Friday, February 19, 2016

About that phrase "moral economy" . . .



Amongst the topics touched on in Thursday's speed-lecture was that of a text's "moral economy." Some questions that came up in class and later yesterday made me aware that I had used this term inexactly. Here then is an attempt to tease out a couple of different (and related) meanings of this phrase.

First, my use of the phrase "moral economy" was not correct, in a technical sense. The phrase is actually a highly specific one, which I know of from the work of E. P. Thompson, the great Marxist historian of 18th and 19th century England. Thompson uses the idea of a “moral economy” to rewrite the history of peasant revolts and worker uprisings in the 18th and 19th century. Prior to Thompson, these events (and really any “action” done by the poor or the working class) was seen strictly in terms of political economy—wages go down, prices go up, peasants riot because they are angry and hungry. Thompson (and pretty much everyone after him) instead postulates that these uprisings and riots, which appear like spontaneous eruptions of anger and passion, are actually concerted actions that derive from a moral purpose and are in fact the invocation (or demand) for a “moral economy,” which in the case of 18th and 19th century Britain was one that assumed that people (even peasants) had rights, that it was unjust for some to profit while others starved, and so forth. Economy in this sense is not just the workings of a machine (supply goes down, prices go up, i.e. the old-fashioned political economy), but the workings of a machine that are everywhere inflected by the shared values and norms (about moral behavior, justice, fairness, etc.) of those that constitute the machine.

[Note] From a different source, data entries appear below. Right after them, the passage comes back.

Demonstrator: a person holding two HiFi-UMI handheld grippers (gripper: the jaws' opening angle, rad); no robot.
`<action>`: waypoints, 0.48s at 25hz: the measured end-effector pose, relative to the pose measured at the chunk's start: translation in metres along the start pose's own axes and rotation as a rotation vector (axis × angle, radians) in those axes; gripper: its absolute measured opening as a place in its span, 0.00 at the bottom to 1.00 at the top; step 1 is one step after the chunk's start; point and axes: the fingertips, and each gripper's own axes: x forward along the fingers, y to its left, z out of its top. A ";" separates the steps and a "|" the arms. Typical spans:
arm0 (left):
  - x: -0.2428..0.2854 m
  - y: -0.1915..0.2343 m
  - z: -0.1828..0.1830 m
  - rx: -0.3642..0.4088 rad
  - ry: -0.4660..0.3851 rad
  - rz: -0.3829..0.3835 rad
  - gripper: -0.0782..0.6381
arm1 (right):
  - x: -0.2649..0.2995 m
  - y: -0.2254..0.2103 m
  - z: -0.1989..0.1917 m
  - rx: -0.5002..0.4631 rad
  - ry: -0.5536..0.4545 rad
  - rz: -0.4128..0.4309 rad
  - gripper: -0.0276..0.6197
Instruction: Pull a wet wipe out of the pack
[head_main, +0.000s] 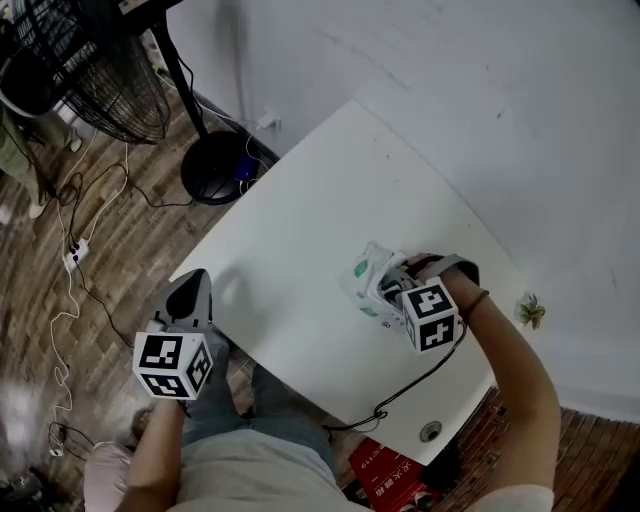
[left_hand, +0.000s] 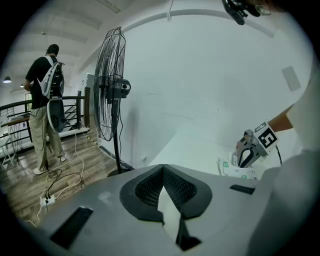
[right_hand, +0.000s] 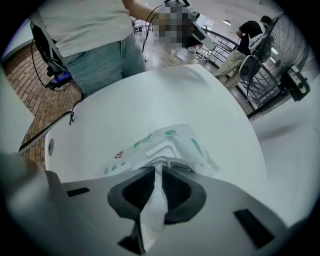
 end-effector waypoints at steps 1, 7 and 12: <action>0.000 0.000 0.000 -0.001 0.000 -0.001 0.11 | 0.000 0.000 0.000 0.000 0.000 0.001 0.11; 0.001 -0.001 0.000 -0.005 0.004 -0.010 0.11 | 0.000 -0.001 0.002 0.024 -0.016 -0.016 0.06; 0.002 0.001 0.005 -0.001 0.000 -0.019 0.11 | -0.002 -0.002 0.000 0.051 -0.004 -0.026 0.06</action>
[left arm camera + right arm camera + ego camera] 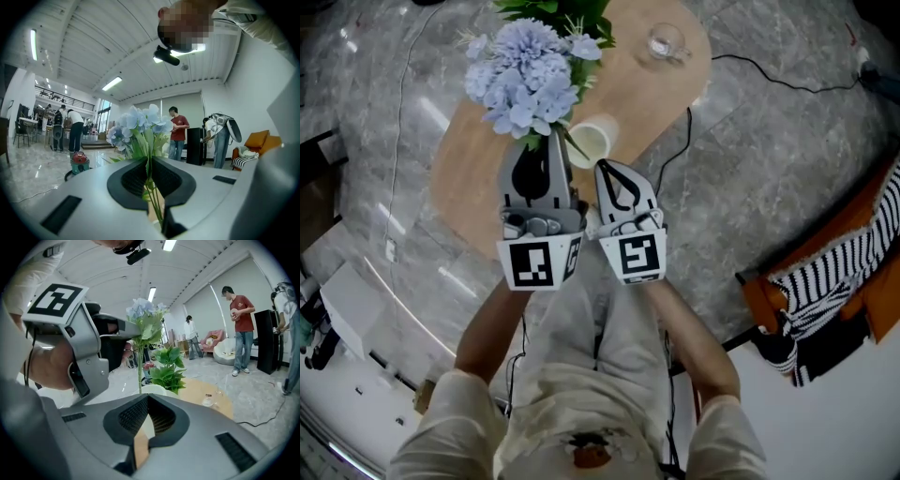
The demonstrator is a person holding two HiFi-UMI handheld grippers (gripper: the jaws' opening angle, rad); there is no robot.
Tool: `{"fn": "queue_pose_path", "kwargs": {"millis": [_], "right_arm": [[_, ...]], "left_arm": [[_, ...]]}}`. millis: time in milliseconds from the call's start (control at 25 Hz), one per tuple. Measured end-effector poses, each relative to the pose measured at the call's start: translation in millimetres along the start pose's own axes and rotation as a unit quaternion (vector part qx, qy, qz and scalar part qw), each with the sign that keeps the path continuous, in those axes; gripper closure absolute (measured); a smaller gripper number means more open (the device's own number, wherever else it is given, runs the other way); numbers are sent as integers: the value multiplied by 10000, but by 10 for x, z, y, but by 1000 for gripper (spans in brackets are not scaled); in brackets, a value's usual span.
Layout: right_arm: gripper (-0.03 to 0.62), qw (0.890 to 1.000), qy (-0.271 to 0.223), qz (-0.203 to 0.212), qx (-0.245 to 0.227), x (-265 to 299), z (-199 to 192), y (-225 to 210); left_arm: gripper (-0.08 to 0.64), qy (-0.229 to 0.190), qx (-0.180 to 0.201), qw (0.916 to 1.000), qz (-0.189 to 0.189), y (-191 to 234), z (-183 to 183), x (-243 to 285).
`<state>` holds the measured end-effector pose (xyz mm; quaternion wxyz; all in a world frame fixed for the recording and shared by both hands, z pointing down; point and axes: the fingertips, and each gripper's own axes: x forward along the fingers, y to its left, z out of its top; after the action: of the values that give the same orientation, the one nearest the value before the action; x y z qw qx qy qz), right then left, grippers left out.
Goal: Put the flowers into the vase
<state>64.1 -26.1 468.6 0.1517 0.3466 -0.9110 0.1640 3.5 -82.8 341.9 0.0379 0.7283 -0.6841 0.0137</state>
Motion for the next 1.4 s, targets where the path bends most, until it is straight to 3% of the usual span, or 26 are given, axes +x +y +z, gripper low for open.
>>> {"fn": "queue_pose_path", "kwargs": {"millis": [760, 1400], "right_arm": [[588, 9993, -89, -312, 208, 115, 22, -73], [588, 9986, -210, -130, 461, 419, 94, -88]], "left_arm": [[538, 245, -162, 9995, -101, -39, -134, -264], [538, 300, -175, 9993, -152, -33, -141, -340]]}}
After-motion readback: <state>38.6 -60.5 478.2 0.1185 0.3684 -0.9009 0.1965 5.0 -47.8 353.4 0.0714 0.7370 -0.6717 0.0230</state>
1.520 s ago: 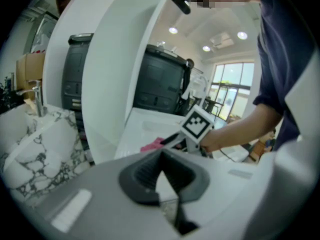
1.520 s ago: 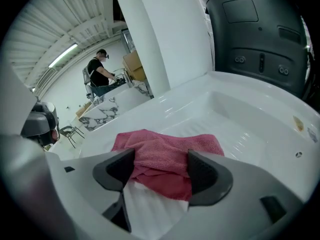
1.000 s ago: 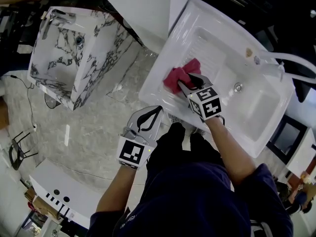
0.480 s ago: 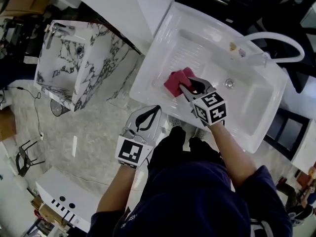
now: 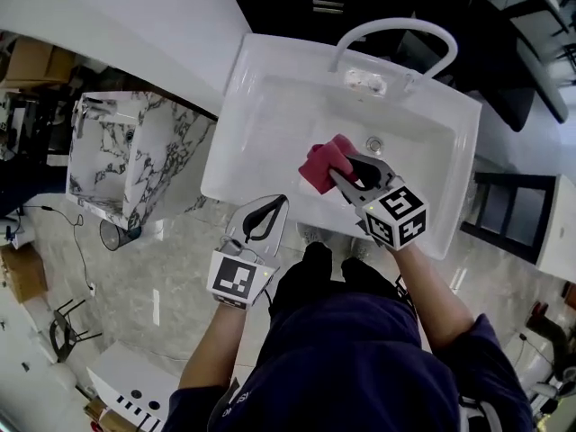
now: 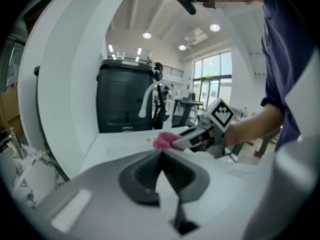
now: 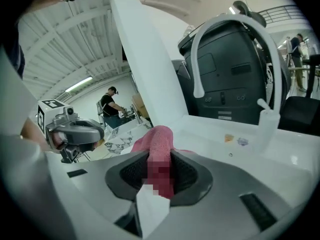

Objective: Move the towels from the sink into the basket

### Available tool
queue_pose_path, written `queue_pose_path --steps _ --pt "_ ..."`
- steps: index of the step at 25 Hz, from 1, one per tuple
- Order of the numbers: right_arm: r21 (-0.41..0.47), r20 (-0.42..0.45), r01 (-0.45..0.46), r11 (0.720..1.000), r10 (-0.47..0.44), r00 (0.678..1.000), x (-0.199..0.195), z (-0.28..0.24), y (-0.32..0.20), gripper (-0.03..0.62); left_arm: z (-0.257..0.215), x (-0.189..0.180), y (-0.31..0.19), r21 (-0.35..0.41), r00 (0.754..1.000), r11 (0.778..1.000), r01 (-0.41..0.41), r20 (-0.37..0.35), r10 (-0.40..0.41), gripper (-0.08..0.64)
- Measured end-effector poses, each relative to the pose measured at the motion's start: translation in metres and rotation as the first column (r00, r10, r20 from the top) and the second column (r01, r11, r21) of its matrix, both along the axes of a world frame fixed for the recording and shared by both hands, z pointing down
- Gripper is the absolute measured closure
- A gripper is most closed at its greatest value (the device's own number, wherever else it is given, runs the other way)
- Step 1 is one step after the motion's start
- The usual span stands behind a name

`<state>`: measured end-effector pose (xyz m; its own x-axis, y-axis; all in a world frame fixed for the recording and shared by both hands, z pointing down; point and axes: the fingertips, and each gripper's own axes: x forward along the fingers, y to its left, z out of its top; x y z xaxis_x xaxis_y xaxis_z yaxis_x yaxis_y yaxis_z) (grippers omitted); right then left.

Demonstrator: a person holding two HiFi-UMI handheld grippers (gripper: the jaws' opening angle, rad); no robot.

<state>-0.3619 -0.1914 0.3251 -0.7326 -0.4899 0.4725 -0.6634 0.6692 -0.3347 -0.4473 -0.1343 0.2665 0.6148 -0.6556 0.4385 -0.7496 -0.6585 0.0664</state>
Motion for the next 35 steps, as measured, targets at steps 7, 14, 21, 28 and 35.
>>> queue_pose_path --steps 7,14,21,28,35 --pt "0.006 0.039 -0.090 0.996 0.090 0.995 0.082 -0.020 0.031 0.480 -0.019 0.073 0.014 0.025 0.995 0.995 -0.094 0.027 0.093 0.557" --pt "0.036 0.080 -0.147 0.988 0.144 0.986 0.155 -0.040 0.063 0.480 -0.039 0.138 0.038 0.059 0.987 0.986 -0.153 0.054 0.150 0.557" --pt "0.043 0.110 -0.178 0.983 0.173 0.979 0.213 -0.045 0.095 0.480 -0.047 0.180 0.070 0.061 0.982 0.983 -0.171 0.096 0.165 0.557" --pt "0.038 0.124 -0.247 0.968 0.240 0.963 0.251 -0.048 0.119 0.480 -0.051 0.221 0.091 0.077 0.966 0.964 -0.253 0.069 0.248 0.557" --pt "0.056 0.112 -0.346 0.936 0.339 0.934 0.267 -0.056 0.143 0.482 -0.054 0.236 0.098 0.093 0.933 0.929 -0.359 0.059 0.355 0.557"
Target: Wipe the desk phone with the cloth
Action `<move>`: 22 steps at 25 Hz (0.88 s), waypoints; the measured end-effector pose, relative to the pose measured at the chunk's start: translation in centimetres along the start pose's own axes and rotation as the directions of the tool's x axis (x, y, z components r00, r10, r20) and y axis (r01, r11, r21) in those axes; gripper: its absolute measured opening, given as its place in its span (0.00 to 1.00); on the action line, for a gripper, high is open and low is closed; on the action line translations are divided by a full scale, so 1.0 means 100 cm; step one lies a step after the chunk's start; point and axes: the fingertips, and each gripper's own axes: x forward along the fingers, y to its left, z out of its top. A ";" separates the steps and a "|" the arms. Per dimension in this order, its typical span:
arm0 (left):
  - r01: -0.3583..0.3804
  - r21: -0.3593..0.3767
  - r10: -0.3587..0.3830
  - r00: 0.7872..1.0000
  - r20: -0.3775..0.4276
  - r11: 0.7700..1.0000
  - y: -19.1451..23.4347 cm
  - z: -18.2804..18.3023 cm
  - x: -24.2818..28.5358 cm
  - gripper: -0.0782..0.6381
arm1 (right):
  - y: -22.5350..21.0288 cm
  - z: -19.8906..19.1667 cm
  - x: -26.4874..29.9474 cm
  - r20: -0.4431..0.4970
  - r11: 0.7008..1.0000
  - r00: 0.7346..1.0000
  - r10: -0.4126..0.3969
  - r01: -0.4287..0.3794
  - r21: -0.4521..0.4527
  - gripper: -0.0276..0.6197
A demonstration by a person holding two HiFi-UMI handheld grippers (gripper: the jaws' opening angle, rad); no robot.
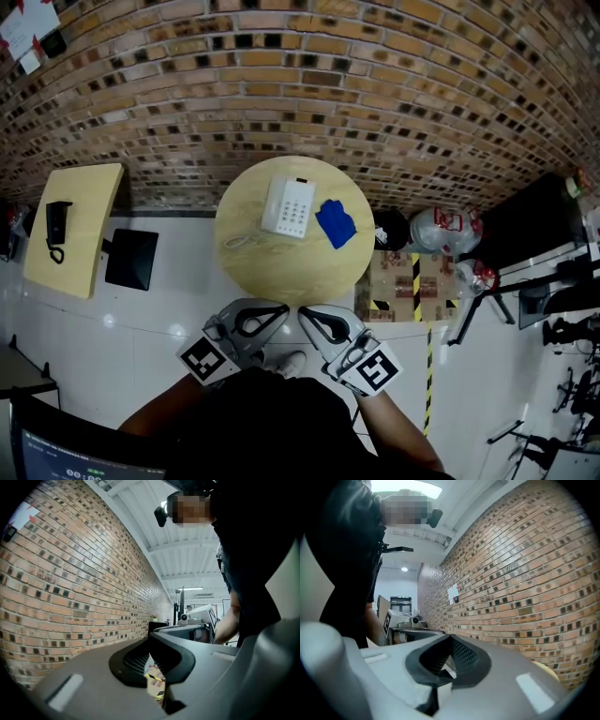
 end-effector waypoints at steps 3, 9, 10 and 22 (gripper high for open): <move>0.008 0.009 -0.008 1.000 0.008 1.000 0.003 0.000 -0.002 0.09 | -0.002 0.001 0.002 0.007 1.000 1.000 -0.017 0.017 0.004 0.04; 0.016 0.008 -0.016 1.000 0.003 1.000 0.008 -0.001 -0.011 0.09 | 0.003 0.001 0.010 0.000 1.000 1.000 -0.021 0.021 0.007 0.04; 0.013 0.005 -0.013 1.000 0.003 1.000 0.007 -0.002 -0.010 0.09 | 0.003 0.001 0.009 0.003 1.000 1.000 -0.019 0.019 0.006 0.04; 0.010 0.005 -0.010 1.000 0.018 1.000 0.003 -0.002 -0.016 0.09 | 0.013 0.000 0.013 0.000 1.000 1.000 -0.008 0.008 -0.007 0.04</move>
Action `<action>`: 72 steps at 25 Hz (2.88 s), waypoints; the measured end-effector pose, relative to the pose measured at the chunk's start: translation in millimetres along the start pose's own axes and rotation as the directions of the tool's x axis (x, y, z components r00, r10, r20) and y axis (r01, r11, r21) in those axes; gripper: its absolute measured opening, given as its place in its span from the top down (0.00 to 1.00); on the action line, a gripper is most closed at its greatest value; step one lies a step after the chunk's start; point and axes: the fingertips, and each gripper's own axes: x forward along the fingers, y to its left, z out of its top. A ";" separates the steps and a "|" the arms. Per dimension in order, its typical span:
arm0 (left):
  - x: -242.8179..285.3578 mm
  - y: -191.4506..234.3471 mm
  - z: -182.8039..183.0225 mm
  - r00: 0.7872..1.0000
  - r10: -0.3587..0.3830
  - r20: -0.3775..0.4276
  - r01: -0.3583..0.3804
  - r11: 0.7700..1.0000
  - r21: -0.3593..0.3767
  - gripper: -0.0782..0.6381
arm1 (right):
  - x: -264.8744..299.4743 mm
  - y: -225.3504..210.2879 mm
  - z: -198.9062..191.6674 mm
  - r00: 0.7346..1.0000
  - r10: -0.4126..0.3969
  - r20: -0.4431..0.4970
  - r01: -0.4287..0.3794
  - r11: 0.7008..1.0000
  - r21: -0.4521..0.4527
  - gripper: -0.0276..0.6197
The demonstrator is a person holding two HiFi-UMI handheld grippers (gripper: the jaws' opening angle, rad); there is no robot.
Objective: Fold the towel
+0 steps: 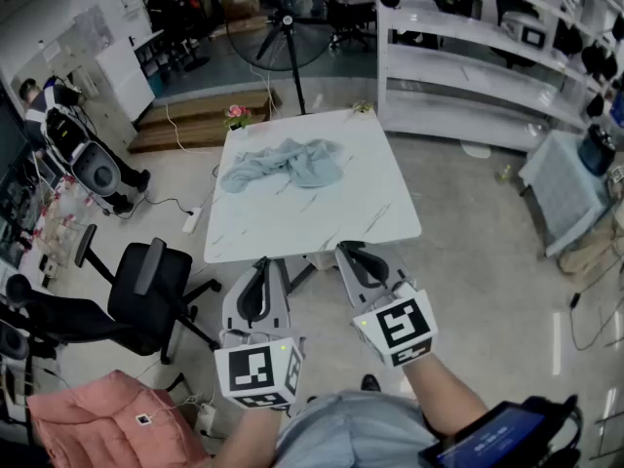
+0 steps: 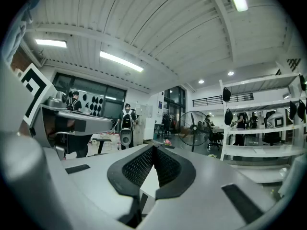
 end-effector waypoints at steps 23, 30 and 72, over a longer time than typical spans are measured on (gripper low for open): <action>33.7 -37.3 -53.7 0.989 0.068 -0.134 -0.067 0.998 0.015 0.88 | 4.4 -48.1 -60.5 0.990 0.122 -0.077 -0.116 0.990 0.081 0.93; 72.1 13.4 -75.2 0.986 0.088 -0.144 -0.092 0.996 -0.020 0.88 | 61.7 -53.4 -74.6 0.989 0.109 -0.102 -0.103 0.993 0.063 0.93; 378.0 254.2 -153.2 0.953 -0.067 -0.297 0.057 0.997 -0.042 0.88 | 377.0 -182.8 -118.1 0.951 -0.154 -0.267 0.161 0.987 0.003 0.93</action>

My use of the term is much more casual, though based on Thompson. When I say “moral economy” I’m referring to two ways of thinking simultaneously. First, like Thompson, I am suggesting the way in which moral questions and judgments are attached to traditional ideas of economy. For example, saving and thrift are “good,” while debt and wastefulness are “bad”; working hard is “good,” and being “idle” is bad; and so forth. Second, novels create worlds and universes that have their own logic, which to me means something like the rules that govern how things happen in a novel, or in other words morality. What actions are considered good, responsible, etc. What behaviors are bad, injurious, etc. Usually that logic is very similar to that which we attribute to and believe to be present and operating in our own world (i.e. realism), but sometimes it is not (fantasy and romance). Regardless of whether the logic is something we recognize or not and regardless of whether it is “realism” and therefore (supposedly) closely matches our world, each novel chooses to privilege some aspects of that logic over others. By that I mean, the novel rewards/praises certain kinds of behavior and punishes/criticizes others. (Obviously, no book is consistent in its application even of its own rules, but that’s not a flaw—that’s the pleasure of reading.) What I’ve just described as “logic” is really nothing other than an “economy,” where economy means something like the mechanism that manages resources or distributes goods, services, energies, etc. Thus, every novel has its own “moral economy,” its own mechanism for exchange and distribution at the level of morality and moral judgment.